* Problem to work on:
Read the listing below and copy out every line that holds "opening".
• • • • • • •
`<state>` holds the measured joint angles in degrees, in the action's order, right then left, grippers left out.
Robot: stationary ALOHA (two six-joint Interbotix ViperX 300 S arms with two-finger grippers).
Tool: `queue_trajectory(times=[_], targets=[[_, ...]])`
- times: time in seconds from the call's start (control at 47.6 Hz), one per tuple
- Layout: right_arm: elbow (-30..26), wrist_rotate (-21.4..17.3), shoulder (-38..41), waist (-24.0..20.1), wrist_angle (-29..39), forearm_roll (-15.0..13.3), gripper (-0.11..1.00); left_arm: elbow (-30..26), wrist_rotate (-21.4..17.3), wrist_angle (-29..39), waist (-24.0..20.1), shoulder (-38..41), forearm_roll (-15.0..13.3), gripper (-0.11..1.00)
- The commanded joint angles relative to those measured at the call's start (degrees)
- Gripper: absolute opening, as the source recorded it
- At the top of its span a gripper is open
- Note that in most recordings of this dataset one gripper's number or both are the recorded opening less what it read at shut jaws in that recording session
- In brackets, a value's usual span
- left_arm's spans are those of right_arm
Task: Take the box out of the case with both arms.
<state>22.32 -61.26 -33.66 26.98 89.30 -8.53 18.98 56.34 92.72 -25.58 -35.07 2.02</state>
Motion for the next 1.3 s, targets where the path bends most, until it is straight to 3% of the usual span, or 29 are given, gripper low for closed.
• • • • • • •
* Answer box:
- Gripper: absolute opening, as the source recorded it
- Note that in most recordings of this dataset one gripper's number or both are the recorded opening less what it read at shut jaws in that recording session

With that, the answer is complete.